WHAT TO PRODUCE. Look over the material below and count the lines that include "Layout". Give only the total.

-.-.-

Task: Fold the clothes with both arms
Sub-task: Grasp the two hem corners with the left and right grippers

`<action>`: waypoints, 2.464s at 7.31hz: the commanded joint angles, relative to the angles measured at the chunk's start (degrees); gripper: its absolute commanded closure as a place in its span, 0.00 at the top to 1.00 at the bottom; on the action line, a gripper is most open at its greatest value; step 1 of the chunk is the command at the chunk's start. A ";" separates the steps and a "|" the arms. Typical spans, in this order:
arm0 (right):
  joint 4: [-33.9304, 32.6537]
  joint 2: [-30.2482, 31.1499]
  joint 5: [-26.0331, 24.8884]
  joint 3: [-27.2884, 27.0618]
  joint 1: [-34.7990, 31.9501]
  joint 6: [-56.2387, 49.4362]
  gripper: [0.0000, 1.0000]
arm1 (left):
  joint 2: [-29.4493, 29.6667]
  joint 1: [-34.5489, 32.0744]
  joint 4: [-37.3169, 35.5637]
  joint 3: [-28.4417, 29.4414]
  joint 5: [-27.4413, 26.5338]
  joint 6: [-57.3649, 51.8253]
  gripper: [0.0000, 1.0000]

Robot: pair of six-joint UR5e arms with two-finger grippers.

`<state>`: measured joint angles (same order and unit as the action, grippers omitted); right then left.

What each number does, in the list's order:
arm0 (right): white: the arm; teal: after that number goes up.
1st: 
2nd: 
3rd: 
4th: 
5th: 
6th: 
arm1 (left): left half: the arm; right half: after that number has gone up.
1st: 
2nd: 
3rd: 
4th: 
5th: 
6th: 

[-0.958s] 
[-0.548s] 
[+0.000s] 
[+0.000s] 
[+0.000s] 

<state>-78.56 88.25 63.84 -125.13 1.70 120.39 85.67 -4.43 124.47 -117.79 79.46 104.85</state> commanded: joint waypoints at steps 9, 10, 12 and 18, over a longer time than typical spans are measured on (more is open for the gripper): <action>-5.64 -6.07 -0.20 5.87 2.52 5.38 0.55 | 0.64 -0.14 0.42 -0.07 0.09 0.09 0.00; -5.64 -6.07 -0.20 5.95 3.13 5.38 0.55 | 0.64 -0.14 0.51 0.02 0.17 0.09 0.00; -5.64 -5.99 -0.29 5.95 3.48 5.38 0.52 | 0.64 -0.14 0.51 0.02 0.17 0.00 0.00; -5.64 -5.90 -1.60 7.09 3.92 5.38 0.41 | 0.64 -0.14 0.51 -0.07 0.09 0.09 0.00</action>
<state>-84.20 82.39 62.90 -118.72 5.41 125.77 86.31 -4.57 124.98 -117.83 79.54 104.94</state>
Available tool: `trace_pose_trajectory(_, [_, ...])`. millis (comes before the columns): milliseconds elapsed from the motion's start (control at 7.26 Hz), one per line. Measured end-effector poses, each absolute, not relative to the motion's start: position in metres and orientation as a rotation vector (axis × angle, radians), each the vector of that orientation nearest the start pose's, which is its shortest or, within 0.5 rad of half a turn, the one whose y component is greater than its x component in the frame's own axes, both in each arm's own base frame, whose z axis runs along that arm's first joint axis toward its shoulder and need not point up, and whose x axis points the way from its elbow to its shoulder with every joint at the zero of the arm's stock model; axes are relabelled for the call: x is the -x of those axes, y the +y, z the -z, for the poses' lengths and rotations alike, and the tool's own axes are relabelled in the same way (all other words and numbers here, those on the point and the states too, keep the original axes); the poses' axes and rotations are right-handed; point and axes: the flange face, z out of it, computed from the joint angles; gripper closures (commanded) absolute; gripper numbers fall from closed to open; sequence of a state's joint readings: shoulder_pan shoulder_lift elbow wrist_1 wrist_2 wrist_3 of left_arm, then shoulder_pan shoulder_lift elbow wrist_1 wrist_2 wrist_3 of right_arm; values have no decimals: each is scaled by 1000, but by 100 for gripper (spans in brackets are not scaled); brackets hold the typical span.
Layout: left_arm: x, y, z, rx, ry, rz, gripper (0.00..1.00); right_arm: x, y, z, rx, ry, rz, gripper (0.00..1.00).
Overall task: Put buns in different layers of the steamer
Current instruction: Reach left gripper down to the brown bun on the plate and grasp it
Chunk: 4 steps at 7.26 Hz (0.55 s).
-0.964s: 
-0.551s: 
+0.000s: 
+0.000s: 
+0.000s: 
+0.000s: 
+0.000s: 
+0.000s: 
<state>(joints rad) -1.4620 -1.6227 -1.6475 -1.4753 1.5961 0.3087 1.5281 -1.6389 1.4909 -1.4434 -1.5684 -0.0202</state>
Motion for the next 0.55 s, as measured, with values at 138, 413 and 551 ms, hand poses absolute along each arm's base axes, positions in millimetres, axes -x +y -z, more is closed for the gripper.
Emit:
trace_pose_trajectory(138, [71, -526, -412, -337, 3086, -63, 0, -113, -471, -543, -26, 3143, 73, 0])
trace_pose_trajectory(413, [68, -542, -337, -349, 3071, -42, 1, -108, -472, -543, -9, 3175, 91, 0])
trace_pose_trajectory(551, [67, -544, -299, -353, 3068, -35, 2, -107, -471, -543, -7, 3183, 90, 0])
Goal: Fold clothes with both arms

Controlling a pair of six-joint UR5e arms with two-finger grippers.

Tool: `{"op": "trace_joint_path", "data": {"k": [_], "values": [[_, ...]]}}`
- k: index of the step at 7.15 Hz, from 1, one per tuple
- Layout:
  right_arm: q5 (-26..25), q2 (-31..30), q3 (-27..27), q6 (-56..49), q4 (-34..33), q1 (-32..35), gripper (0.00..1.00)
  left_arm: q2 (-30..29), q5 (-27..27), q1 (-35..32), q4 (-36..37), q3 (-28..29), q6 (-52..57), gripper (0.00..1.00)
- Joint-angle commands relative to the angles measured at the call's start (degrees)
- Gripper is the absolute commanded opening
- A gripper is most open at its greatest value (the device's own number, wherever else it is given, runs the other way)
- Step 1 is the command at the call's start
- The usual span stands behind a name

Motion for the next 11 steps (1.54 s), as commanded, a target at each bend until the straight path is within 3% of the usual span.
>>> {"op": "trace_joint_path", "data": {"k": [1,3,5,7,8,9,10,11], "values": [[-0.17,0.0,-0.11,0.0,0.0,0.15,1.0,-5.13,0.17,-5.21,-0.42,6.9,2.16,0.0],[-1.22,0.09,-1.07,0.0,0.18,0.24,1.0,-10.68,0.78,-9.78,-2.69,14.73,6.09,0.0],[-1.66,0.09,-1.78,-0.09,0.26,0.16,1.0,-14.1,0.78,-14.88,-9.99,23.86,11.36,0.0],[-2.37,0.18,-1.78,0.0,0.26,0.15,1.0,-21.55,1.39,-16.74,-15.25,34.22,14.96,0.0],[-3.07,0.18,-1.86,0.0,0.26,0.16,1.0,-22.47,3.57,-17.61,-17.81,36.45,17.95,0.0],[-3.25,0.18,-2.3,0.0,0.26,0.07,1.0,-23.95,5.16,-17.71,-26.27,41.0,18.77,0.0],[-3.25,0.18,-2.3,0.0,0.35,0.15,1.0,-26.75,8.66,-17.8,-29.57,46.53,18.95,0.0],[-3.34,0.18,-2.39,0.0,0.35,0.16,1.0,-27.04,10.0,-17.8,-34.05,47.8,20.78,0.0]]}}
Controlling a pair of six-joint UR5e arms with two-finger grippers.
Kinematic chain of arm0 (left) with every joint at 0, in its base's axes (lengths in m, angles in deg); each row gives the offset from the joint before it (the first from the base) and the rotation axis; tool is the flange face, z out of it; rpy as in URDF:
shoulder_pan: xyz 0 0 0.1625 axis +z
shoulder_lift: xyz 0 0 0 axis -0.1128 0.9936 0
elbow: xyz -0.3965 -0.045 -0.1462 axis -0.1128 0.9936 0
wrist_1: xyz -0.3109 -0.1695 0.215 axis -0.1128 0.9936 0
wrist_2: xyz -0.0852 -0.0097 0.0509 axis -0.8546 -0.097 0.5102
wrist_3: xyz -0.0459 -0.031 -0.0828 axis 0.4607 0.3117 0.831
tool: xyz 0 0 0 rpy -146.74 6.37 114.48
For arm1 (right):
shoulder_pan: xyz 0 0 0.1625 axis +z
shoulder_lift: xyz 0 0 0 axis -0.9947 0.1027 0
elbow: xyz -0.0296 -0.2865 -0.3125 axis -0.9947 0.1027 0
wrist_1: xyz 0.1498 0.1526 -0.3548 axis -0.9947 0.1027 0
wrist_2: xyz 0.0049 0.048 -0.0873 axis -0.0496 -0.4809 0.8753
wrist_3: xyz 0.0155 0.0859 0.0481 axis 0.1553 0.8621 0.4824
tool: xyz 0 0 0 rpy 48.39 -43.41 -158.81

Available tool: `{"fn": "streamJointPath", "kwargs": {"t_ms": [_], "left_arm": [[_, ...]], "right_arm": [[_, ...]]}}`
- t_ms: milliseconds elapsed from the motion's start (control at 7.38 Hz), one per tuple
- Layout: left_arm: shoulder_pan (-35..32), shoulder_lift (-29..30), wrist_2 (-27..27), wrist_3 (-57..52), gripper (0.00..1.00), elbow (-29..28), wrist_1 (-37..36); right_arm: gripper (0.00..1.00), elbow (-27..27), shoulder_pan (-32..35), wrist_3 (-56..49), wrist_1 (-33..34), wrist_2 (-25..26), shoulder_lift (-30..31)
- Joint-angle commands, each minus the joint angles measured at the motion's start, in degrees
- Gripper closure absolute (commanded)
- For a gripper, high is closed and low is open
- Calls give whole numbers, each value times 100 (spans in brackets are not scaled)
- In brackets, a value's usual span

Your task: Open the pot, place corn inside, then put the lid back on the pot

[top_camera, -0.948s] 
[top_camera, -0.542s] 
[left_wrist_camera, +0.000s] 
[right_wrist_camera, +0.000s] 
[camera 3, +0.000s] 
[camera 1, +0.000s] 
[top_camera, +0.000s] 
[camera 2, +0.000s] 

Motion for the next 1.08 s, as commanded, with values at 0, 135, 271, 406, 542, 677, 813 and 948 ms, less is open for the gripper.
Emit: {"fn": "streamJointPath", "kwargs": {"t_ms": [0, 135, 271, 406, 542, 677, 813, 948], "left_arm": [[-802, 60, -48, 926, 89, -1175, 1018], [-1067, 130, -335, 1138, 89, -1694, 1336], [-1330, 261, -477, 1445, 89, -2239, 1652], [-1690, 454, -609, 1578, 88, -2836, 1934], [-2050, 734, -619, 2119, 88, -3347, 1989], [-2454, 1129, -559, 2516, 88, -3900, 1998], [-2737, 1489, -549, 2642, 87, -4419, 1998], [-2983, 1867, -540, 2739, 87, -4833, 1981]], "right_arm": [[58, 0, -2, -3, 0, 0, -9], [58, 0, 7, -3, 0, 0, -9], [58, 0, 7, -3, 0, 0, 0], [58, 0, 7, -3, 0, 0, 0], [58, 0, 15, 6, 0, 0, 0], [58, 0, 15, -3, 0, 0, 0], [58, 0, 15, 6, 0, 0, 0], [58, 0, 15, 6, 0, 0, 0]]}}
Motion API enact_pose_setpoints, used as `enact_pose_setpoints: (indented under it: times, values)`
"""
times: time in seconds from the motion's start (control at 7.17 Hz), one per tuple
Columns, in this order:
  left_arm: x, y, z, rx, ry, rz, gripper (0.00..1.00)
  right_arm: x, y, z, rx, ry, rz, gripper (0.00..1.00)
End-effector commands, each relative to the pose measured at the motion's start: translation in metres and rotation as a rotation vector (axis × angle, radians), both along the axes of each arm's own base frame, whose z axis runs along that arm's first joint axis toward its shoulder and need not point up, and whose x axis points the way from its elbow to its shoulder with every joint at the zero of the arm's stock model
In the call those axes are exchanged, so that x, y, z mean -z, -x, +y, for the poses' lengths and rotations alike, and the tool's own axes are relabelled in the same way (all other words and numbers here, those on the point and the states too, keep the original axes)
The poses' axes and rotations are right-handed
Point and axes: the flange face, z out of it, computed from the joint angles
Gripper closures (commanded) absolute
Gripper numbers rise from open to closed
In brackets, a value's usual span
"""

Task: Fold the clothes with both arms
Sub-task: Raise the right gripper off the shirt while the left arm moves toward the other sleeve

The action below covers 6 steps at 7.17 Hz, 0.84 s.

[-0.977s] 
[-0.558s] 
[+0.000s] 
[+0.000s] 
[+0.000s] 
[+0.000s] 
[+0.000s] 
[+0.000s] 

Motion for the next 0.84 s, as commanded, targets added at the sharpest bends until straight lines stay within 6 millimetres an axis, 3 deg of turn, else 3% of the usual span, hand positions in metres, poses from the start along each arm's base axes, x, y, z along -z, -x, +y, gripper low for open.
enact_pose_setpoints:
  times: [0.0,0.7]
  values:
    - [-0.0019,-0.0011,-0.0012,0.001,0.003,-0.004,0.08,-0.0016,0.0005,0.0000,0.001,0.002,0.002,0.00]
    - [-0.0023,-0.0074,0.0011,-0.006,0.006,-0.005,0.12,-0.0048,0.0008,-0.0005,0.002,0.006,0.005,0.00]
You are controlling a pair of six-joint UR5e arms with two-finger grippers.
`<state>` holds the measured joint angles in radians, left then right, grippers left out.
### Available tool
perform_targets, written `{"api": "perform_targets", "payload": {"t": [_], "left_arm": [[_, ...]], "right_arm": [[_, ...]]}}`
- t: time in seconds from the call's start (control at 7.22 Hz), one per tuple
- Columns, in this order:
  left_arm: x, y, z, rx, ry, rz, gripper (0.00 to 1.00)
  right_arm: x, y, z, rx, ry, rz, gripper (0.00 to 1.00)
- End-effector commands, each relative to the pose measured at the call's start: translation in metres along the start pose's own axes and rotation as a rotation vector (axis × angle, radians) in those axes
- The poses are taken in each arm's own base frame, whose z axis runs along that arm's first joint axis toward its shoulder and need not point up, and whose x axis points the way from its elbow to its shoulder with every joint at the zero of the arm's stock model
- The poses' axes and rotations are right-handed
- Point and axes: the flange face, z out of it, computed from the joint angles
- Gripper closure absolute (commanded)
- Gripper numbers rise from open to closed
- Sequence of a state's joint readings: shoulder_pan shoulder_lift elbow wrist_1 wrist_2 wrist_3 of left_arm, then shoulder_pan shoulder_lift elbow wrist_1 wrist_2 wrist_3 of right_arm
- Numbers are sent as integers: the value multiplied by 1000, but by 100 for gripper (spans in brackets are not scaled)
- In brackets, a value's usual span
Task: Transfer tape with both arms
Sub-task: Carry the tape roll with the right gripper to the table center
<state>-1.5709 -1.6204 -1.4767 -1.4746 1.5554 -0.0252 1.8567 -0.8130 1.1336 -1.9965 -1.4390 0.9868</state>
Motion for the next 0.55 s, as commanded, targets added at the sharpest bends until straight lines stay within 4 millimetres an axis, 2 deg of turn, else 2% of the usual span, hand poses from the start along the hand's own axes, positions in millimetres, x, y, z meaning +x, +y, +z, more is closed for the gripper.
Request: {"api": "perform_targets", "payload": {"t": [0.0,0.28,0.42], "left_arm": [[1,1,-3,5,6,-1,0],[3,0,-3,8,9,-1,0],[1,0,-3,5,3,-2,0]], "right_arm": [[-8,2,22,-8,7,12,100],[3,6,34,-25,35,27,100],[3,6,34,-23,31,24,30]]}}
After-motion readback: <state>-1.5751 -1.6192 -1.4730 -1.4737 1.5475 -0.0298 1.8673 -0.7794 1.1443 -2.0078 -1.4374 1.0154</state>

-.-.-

SOLUTION. 3